_WHAT THIS TASK INVOLVES_. Return the listing in full, word for word.
____ DATA EXTRACT
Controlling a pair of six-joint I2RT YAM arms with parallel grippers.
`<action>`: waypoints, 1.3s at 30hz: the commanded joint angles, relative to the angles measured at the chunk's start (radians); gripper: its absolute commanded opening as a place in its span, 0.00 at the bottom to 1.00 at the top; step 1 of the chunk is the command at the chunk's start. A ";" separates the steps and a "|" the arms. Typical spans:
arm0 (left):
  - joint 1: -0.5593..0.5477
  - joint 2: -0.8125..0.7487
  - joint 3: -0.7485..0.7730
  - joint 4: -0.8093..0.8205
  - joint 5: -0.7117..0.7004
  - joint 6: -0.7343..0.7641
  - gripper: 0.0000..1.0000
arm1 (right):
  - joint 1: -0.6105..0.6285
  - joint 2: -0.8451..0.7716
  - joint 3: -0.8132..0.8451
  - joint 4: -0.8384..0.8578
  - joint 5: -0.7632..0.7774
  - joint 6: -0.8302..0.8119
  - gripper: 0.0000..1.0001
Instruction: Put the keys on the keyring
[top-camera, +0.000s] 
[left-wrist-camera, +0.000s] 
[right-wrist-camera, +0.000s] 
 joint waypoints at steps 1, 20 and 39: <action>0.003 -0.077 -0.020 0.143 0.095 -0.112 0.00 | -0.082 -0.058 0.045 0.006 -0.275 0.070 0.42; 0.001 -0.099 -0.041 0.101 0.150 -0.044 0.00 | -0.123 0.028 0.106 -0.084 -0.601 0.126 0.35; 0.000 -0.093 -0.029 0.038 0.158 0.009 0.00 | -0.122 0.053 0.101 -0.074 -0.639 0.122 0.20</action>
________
_TASK RESULT_.
Controlling a pair of six-joint I2RT YAM arms with parallel grippers.
`<action>`: waypoints, 1.3s at 30hz: the commanded joint angles, relative to the angles measured at the chunk's start (radians); gripper: its absolute commanded opening as a place in its span, 0.00 at the bottom to 1.00 at the top; step 1 of the chunk is the command at the chunk's start. A ";" separates the steps and a "|" the arms. Typical spans:
arm0 (left):
  - joint 1: -0.5593..0.5477
  - joint 2: -0.8125..0.7487
  - joint 3: -0.7485..0.7730
  - joint 4: -0.8093..0.8205
  - joint 5: -0.7117..0.7004
  - joint 6: -0.7343..0.7641
  - gripper: 0.0000..1.0000
arm1 (right):
  - joint 1: -0.6105..0.6285
  - joint 2: -0.8451..0.7716
  - joint 3: -0.8132..0.8451
  - joint 4: -0.8384..0.8578
  - joint 5: -0.7632..0.7774
  - joint 6: -0.8302..0.8119
  - gripper: 0.0000..1.0001
Instruction: Put the keys on the keyring
[top-camera, +0.000s] 
[left-wrist-camera, +0.000s] 
[right-wrist-camera, +0.000s] 
 joint waypoints at steps 1, 20 and 39: <action>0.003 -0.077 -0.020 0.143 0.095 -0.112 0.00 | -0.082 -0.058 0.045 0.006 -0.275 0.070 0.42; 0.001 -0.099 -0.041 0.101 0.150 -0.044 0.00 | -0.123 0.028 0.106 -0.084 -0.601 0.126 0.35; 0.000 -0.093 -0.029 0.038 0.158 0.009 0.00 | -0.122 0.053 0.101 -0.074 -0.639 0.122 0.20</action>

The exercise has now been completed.